Установлено, что спектр специфической активности моноклонального сапного эритроцитарного диагностикума в отношении штаммов P.mallei и P.pseudomalei шире, чем у коммерческого диагностикума эритроцитарного иммуноглобулинового сапного (прототип). Данные результатов РНГА отражены в табл.2.
В соответствии с представленными в табл. 2 результатами диагностикум эритроцитарный иммуноглобулиновый сапный моноклональный позволяет выявлять в РНГА до 93% штаммов P.mallei и 82% P.pseudomallei при концентрации бактерий 1·105-106 м.к./мл, не взаимодействуя с другими видами псевдомонад.
В ходе испытаний отмечено, что чувствительность препарата на основе МКА с рядом штаммов P. mallei и P. pseudomallei превышала показатель чувствительности коммерческого препарата.

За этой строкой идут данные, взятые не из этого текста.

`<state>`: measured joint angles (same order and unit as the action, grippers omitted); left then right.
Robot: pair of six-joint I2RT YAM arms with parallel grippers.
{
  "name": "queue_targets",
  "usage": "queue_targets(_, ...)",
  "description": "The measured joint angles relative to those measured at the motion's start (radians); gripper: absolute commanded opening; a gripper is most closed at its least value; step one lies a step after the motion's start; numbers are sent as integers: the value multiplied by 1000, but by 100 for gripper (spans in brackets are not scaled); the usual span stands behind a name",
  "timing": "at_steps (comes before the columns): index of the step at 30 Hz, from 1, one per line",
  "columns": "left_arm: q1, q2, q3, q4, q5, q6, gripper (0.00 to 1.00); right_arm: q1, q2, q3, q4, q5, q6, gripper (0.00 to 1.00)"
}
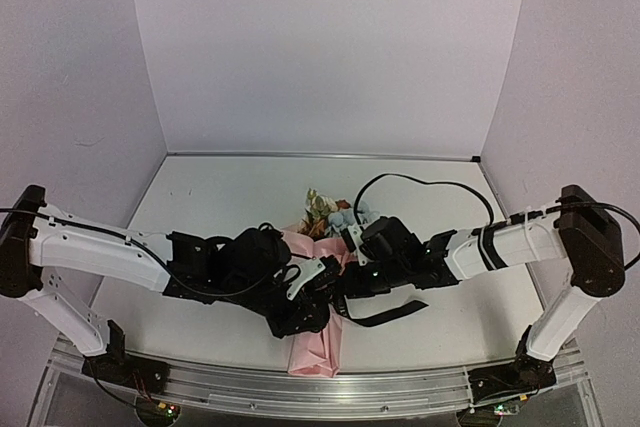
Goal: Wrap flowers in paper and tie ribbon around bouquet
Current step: Cross the half-tied ribbon over the folded bouquet.
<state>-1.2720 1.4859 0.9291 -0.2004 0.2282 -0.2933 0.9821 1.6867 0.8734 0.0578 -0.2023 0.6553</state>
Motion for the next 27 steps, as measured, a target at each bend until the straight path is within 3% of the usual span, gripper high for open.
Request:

Результаты этих исследований представлены в табл. 3.
Анализ полученных результатов экспериментов позволил сделать заключение о высокой чувствительности и специфичности диагностикума эритроцитарного иммуноглобулинового сапного моноклонального и об эффективности его использования в РНГА для обнаружения патогенных псевдомонад (возбудителей сапа и мелиоидоза).
Преимуществом сапных моноклональных иммуноглобулинов, используемых в качестве основы для конструирования эритроцитарного диагностикума, является стабильность иммуноглобулинового сырья, практически 100%-ная воспроизводимость результатов опытов по сенсибилизации эритроцитов, что выгодно отличает данную основу от поликлональных иммуноглобулинов при производстве эритроцитарного диагностикума для РНГА.
Формула изобретения: Штамм культивируемых гибридных клеток животного Mus musculus ВСКК(П) 650Д - продуцент моноклонального антитела к термостабильному антигену, общему для возбудителей сапа и мелиоидоза.